Work instructions
Report each line below that carries the word "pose".

_ _ _ _ _

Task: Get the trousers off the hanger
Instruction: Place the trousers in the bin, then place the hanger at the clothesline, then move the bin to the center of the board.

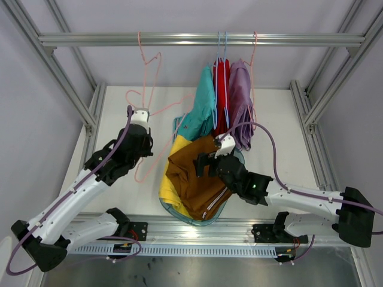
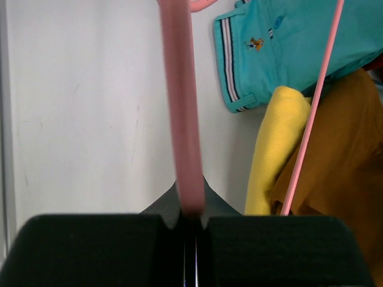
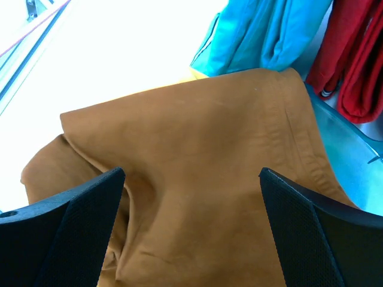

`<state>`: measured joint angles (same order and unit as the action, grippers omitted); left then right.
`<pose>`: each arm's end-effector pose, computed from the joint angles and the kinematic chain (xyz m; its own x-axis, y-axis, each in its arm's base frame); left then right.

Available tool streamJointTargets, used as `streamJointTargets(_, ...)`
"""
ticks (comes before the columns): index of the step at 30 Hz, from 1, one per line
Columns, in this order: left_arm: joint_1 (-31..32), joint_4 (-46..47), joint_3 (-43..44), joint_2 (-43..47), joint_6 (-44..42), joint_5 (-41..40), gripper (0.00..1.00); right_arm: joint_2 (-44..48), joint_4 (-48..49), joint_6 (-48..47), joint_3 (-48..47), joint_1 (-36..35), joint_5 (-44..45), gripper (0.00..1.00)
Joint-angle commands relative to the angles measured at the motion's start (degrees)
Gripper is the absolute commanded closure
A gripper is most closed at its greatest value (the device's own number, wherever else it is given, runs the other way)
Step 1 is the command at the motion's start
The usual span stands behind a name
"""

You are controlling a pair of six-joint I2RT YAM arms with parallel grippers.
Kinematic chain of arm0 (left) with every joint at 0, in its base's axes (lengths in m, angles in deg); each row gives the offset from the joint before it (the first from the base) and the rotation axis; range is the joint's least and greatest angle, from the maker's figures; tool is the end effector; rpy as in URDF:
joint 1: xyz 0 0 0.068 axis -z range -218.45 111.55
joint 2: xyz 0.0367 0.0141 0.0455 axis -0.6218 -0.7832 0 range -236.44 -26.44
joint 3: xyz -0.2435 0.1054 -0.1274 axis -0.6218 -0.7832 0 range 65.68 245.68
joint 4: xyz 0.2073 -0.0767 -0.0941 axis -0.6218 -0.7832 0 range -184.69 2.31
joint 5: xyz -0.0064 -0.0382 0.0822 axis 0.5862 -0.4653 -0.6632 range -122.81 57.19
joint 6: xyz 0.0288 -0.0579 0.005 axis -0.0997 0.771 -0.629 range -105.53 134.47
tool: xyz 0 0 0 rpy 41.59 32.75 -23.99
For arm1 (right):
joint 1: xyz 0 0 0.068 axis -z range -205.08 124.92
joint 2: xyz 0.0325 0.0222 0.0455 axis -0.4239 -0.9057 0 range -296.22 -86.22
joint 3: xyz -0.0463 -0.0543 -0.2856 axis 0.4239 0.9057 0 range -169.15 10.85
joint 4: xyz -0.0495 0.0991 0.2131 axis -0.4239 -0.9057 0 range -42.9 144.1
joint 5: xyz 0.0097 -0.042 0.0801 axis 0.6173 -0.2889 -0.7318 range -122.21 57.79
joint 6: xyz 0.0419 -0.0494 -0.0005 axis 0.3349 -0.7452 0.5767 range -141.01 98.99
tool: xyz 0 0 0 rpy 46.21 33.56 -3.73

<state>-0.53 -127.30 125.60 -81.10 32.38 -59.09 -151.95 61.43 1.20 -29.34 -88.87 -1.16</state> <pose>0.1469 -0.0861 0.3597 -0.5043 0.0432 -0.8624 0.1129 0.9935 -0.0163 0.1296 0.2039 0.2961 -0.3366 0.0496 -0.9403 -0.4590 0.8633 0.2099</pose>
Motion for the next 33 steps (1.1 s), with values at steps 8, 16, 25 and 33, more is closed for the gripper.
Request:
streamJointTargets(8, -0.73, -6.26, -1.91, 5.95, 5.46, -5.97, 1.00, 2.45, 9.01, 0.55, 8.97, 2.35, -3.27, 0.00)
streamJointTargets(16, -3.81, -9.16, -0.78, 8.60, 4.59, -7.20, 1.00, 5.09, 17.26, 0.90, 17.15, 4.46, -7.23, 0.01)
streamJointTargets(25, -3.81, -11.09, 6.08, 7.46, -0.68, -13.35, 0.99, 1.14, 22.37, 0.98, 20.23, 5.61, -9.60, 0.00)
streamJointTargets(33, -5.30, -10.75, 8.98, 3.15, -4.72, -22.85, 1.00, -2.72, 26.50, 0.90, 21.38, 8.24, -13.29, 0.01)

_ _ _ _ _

Solution to this task
`<pose>`: each arm's end-effector pose, computed from the joint angles and the kinematic chain (xyz m; its own x-axis, y-axis, each in its arm's base frame); left then right.
<state>-0.53 -127.30 125.60 -81.10 32.38 -59.09 -151.95 61.43 1.20 -29.34 -88.87 -1.16</state> <pose>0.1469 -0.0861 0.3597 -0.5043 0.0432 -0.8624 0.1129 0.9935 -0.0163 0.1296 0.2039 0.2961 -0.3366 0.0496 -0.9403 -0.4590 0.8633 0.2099</pose>

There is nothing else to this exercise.